**EXERCISE INSTRUCTIONS:** Line by line, write out the material exactly.

**RAW DATA:**
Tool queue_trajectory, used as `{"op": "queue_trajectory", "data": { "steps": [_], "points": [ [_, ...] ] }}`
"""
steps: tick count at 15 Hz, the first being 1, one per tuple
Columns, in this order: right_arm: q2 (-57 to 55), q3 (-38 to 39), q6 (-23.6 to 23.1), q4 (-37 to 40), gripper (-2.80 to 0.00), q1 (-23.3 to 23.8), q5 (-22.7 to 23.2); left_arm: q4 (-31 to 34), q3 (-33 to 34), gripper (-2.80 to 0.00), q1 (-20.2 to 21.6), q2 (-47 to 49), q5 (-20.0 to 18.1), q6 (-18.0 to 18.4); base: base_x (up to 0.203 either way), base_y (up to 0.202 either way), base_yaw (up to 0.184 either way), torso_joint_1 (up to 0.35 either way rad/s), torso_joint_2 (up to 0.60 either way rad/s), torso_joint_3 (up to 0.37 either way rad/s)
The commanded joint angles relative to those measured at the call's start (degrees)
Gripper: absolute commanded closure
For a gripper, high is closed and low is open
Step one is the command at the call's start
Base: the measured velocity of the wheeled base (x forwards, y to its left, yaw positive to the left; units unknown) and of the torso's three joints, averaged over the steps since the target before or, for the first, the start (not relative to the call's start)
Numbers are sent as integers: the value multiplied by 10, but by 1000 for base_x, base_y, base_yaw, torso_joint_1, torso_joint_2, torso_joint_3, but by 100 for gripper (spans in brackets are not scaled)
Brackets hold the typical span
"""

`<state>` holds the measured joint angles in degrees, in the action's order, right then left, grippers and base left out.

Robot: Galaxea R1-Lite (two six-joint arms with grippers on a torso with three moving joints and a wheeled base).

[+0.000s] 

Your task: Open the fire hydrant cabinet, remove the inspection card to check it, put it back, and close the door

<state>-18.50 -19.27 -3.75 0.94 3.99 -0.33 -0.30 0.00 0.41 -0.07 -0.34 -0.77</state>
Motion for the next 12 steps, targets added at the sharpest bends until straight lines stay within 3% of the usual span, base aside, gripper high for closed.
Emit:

**OUTPUT FOR THIS EXERCISE:**
Tool queue_trajectory, used as `{"op": "queue_trajectory", "data": { "steps": [_], "points": [ [_, ...] ] }}`
"""
steps: tick count at 15 Hz, the first being 1, one per tuple
Columns, in this order: right_arm: q2 (-57 to 55), q3 (-38 to 39), q6 (-23.6 to 23.1), q4 (-37 to 40), gripper (-2.80 to 0.00), q1 (-23.3 to 23.8), q5 (-22.7 to 23.2); left_arm: q4 (-31 to 34), q3 (-33 to 34), gripper (-2.80 to 0.00), q1 (-20.2 to 21.6), q2 (-47 to 49), q5 (-20.0 to 18.1), q6 (-18.0 to 18.4); base: base_x (up to 0.203 either way), base_y (up to 0.202 either way), base_yaw (up to 0.184 either way), torso_joint_1 (up to 0.35 either way rad/s), torso_joint_2 (up to 0.60 either way rad/s), torso_joint_3 (up to 0.37 either way rad/s)
The commanded joint angles relative to those measured at the call's start (degrees)
Gripper: absolute commanded closure
For a gripper, high is closed and low is open
Step one is the command at the call's start
Base: the measured velocity of the wheeled base (x forwards, y to its left, yaw positive to the left; units unknown) and of the torso's three joints, averaged over the steps since the target before or, for the first, the start (not relative to the call's start)
Numbers are sent as integers: the value multiplied by 10, but by 1000 for base_x, base_y, base_yaw, torso_joint_1, torso_joint_2, torso_joint_3, but by 100 for gripper (spans in brackets are not scaled)
Brackets hold the typical span
"""

`<state>` holds the measured joint angles in degrees, in the action's order, right then left, grippers and base left out.

Robot: Galaxea R1-Lite (two six-joint arms with grippers on a torso with three moving joints and a wheeled base).

[+0.000s] 

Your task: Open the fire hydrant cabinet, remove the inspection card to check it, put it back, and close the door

<state>-18.50 -19.27 -3.75 0.94 3.99 -0.33 -0.30 0.00 0.41 -0.07 -0.34 -0.77</state>
Motion for the next 12 steps, targets added at the sharpest bends until straight lines stay within 3% of the usual span, base aside, gripper high for closed.
Emit:

No further output is required for this exercise.